As global inequalities continue to rise, women often end up on the losing side. Discrimination against women is often rooted in economic inequality, and yet also goes far beyond. The past few years have seen the rise of a global movement against inequalities and the rise of people’s movements which are pushing back against the status quo and unequal power dynamics. In South Africa many are frustrated by the extent of government corruption and are voicing their discontent with the ruling African National Congress (ANC) as they struggle to meet expectations for building a more equal post-Apartheid society. At the global level, a new type of populist leader is emerging that is not afraid to lay blame for society’s troubles at the foot of a demonized community - immigrants, drug users, or Muslims, for example.
Change is in the air as the status quo is untenable; yet change can be elusive. The failure to implement effective regulations and redistributive measures since the global financial crisis of 2008 and the willingness of leaders to bail out rich bankers while allowing workers to suffer has meant a lot more resources for the very richest and hardly anything for everyone else. Since the crisis, the OECD has found that levels of income inequality within and between countries are the worst they’ve been in half a century. And economic discrimination against women is so bad that at the current rate of progress it will take 170 more years for women to receive pay equal to that of men. The problem of inequality is structural. Systems of governance, of finance, and of social order, are devised and maintained by those who already have wealth and power, who make the rules in order to consolidate their privilege.
However, we are seeing some change and opportunity. We’re seeing people stand together more than before. Women in mining affected communities in South Africa have been organizing to use tools including the equality courts - set up by the constitution to achieve more balanced power and economic outcomes post-apartheid, but still under-used - to organize against the violence and discrimination that affects them on a daily basis.
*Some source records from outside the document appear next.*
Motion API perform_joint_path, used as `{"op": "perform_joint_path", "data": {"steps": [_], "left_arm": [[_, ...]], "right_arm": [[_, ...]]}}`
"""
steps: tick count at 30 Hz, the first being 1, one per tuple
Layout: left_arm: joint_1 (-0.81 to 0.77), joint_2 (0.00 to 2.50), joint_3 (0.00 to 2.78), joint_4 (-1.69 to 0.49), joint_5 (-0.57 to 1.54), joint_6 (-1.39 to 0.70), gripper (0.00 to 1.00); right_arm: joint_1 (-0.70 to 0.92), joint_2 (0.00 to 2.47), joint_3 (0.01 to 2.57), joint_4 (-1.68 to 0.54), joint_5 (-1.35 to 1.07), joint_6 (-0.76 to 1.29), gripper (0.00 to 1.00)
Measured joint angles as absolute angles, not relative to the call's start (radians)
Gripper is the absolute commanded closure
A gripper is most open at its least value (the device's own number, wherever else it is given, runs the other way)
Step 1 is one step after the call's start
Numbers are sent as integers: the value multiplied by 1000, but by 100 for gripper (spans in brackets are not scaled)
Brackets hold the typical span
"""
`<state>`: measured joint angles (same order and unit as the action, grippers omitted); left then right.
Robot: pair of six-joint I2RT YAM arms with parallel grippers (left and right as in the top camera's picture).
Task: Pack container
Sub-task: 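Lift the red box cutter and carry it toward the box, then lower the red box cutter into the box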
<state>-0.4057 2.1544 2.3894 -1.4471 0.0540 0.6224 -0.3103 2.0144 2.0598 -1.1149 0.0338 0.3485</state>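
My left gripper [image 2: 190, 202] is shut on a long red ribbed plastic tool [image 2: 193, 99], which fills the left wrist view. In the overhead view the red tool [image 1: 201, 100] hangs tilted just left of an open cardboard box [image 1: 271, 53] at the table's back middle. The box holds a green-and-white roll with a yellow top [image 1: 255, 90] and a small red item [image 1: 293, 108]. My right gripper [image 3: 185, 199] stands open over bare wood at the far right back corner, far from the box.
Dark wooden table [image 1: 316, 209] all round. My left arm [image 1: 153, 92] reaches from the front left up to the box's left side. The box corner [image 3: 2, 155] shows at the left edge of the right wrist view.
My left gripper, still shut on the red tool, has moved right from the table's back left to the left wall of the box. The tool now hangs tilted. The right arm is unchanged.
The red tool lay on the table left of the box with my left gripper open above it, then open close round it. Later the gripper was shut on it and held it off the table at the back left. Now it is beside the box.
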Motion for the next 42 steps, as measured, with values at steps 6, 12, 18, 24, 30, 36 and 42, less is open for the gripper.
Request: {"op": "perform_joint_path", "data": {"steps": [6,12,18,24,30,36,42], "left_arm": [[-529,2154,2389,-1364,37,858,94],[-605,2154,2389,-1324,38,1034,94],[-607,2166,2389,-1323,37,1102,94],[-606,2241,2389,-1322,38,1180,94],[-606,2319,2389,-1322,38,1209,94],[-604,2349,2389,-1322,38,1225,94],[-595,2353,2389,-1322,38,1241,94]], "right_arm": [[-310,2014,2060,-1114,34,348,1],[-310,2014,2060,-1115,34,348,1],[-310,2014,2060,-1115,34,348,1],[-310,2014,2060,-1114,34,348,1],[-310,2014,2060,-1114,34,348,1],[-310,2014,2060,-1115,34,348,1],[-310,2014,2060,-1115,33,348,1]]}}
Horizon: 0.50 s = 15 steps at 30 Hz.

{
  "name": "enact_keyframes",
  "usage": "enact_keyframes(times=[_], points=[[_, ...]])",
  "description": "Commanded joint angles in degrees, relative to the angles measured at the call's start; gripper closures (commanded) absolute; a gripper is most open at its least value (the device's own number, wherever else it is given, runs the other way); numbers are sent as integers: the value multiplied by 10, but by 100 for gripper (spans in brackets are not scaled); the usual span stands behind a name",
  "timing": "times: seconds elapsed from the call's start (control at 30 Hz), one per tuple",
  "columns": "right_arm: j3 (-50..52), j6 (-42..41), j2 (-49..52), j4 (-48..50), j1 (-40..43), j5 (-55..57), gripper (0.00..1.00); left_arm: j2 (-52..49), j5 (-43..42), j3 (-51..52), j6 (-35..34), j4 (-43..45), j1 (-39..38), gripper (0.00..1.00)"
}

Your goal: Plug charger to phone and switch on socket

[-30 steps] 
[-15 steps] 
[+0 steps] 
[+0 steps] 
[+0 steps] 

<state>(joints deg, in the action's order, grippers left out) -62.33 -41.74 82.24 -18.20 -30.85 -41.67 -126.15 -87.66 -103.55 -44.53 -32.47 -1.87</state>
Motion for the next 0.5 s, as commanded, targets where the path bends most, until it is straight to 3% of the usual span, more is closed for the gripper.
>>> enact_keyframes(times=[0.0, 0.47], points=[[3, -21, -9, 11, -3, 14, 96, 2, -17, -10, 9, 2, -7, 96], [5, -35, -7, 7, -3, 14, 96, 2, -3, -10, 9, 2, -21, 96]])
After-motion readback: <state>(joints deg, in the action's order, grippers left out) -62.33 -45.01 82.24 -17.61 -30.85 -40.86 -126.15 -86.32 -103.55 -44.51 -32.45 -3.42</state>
Students and their allies including trades unions, women’s rights groups and others in civil society have been able to build huge momentum towards their goal of ensuring universal access to quality public education through the Fees Must Fall and Rhodes Must Fall movements.
Governments and civil society groups can recognise and support these movements and their demands around access to quality public education, and public services that meet the needs of women. And we know how to raise the resources - tax.
To their credit, this is acknowledged by the South African government in their 2017 budget, which raises tax rates on top earners and makes a point of going after individuals and companies who use offshore entities to hide taxable income. Pressure can be maintained to ensure this is translated into sustainable spending.
More tax-funded spending on healthcare and education is closely related to lower tolerance and incidence of violence against women; a reduction in women’s unpaid care work; a reduction in the preference of parents to send boys to school and a greater representation of women in politics. It is estimated that developing countries lose an estimated R2.5 trillion (USD $200 billion) a year to tax avoidance by big companies every year. In addition, ActionAid estimates that an additional R 1.7 trillion (USD 138 billion) is given away in tax breaks to companies. In South Africa alone, an estimated R154 billion (USD 12 billion) is lost in Illicit financial flows. When public services are starved of funding, it’s women and girls who pay the highest price.
ActionAid’s research introduces us to the women patriarchy would leave behind; women who face intersecting inequalities who will stand with others to collectively challenge power on International Women’s Day.